* [What is being asked]: Every line below is to be set down again exactly; any image stays out.

* [Input data]:

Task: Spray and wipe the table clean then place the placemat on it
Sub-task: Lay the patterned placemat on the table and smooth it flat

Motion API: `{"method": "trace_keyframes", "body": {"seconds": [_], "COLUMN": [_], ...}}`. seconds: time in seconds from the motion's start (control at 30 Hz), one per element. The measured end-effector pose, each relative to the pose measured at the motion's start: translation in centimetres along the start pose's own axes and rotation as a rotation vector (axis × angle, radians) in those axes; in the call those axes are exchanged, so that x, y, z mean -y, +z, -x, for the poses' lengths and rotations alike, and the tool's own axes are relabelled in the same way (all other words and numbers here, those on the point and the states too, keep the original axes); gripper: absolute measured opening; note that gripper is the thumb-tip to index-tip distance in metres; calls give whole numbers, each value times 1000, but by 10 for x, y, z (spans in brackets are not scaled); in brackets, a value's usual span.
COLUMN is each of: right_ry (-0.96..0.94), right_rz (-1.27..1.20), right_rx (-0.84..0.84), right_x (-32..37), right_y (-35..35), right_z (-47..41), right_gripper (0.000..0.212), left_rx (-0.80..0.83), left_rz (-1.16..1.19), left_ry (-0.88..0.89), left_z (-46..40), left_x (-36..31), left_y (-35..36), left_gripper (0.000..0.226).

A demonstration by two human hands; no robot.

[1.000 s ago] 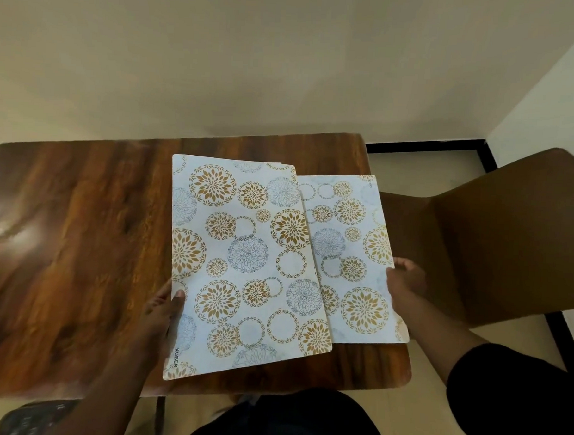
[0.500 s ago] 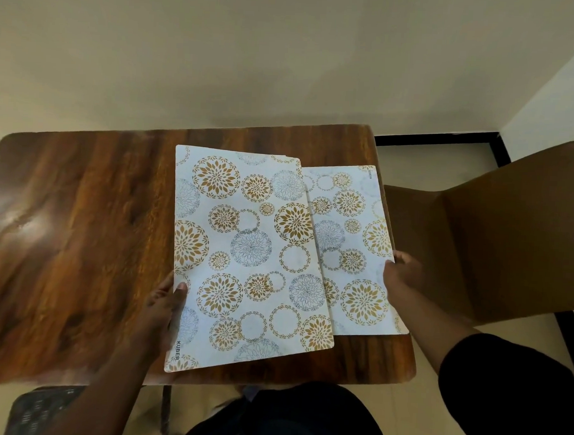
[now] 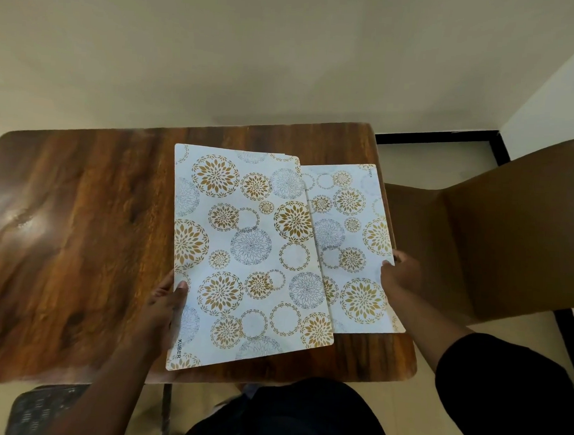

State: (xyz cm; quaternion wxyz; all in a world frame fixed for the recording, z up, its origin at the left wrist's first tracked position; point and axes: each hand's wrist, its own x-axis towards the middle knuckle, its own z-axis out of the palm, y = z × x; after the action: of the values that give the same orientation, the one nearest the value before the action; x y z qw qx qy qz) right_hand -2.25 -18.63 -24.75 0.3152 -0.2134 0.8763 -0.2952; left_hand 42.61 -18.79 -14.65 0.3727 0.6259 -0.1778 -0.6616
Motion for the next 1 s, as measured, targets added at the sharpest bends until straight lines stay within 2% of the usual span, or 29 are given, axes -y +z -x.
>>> {"method": "trace_keyframes", "body": {"seconds": [0.2,0.33,0.47,0.67,0.8,1.0], "right_ry": [-86,-89,-116,-134,-135,-124], "right_rz": [136,273,306,346,422,476], "right_rx": [16,10,-4,-6,4,37], "right_x": [-3,-22,-18,-4,0,9], "right_y": [-1,10,10,5,0,-2], "right_z": [1,-14,-8,3,7,6], "right_gripper": [36,49,43,57,57,56], "left_rx": [1,8,3,-1,1,6], "left_rz": [-11,-5,-4,-6,5,21], "left_ry": [-17,-10,-14,-15,-18,-24], "left_z": [4,6,7,8,7,7], "left_x": [1,1,0,0,1,5], "left_y": [2,3,-1,-7,-8,-7], "left_gripper": [42,43,45,43,36,38]}}
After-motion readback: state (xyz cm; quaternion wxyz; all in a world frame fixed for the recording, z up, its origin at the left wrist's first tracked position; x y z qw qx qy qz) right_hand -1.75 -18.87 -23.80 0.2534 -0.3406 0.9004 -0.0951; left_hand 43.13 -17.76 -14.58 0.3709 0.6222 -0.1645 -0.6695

* [Solution to the problem]:
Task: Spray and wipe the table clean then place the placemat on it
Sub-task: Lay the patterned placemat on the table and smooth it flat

Motion API: `{"method": "trace_keyframes", "body": {"seconds": [_], "COLUMN": [_], ...}}`. seconds: time in seconds from the motion's start (control at 30 Hz), one per element. The measured end-effector pose, each relative to the pose measured at the motion's start: translation in centimetres along the start pose's own axes and rotation as a rotation vector (axis × angle, radians) in those axes; in the call those axes are exchanged, so that x, y, z mean -y, +z, -x, for the poses' lengths and rotations alike, and the tool's own axes are relabelled in the same way (all other words and numbers here, those on the point and the states too, keep the original axes); gripper: absolute measured opening; note that gripper is the thumb-tip to index-tip distance in metres; calls give whole numbers, each value times 1000, but by 10 for x, y, z (spans in brackets are not scaled); in brackets, a value's usual span.
COLUMN is each of: right_ry (-0.96..0.94), right_rz (-1.27..1.20), right_rx (-0.84..0.84), right_x (-32..37), right_y (-35..35), right_z (-47..41), right_gripper (0.000..0.212), left_rx (-0.80..0.83), left_rz (-1.16..1.19), left_ry (-0.88..0.89), left_z (-46..40), left_x (-36..31), left_y (-35..36), left_gripper (0.000..0.226).

A demonstration by two human hands; no robot.

[1.000 s ago] 
[0.500 s ago] 
[now] 

State: (xyz cm; quaternion wxyz; all in a world frame fixed for the recording, z up, its origin at the left wrist's first tracked position; point and axes: each hand's wrist, its own x-axis towards the middle knuckle, its own z-axis out of the palm, y = z × x; after the action: of the values that give the same orientation, the one nearest the value before the action; x y z qw qx qy qz) right_hand -2.25 -18.63 -24.75 0.3152 -0.2134 0.8763 -0.2952; left_hand 42.61 -18.79 -14.65 0.3727 0.6259 -0.1778 -0.6616
Motion for the next 1 s, as measured, targets added at the sharpest bends until straight lines stay within 2% of the usual span, or 29 are given, axes -y +z -x.
>>> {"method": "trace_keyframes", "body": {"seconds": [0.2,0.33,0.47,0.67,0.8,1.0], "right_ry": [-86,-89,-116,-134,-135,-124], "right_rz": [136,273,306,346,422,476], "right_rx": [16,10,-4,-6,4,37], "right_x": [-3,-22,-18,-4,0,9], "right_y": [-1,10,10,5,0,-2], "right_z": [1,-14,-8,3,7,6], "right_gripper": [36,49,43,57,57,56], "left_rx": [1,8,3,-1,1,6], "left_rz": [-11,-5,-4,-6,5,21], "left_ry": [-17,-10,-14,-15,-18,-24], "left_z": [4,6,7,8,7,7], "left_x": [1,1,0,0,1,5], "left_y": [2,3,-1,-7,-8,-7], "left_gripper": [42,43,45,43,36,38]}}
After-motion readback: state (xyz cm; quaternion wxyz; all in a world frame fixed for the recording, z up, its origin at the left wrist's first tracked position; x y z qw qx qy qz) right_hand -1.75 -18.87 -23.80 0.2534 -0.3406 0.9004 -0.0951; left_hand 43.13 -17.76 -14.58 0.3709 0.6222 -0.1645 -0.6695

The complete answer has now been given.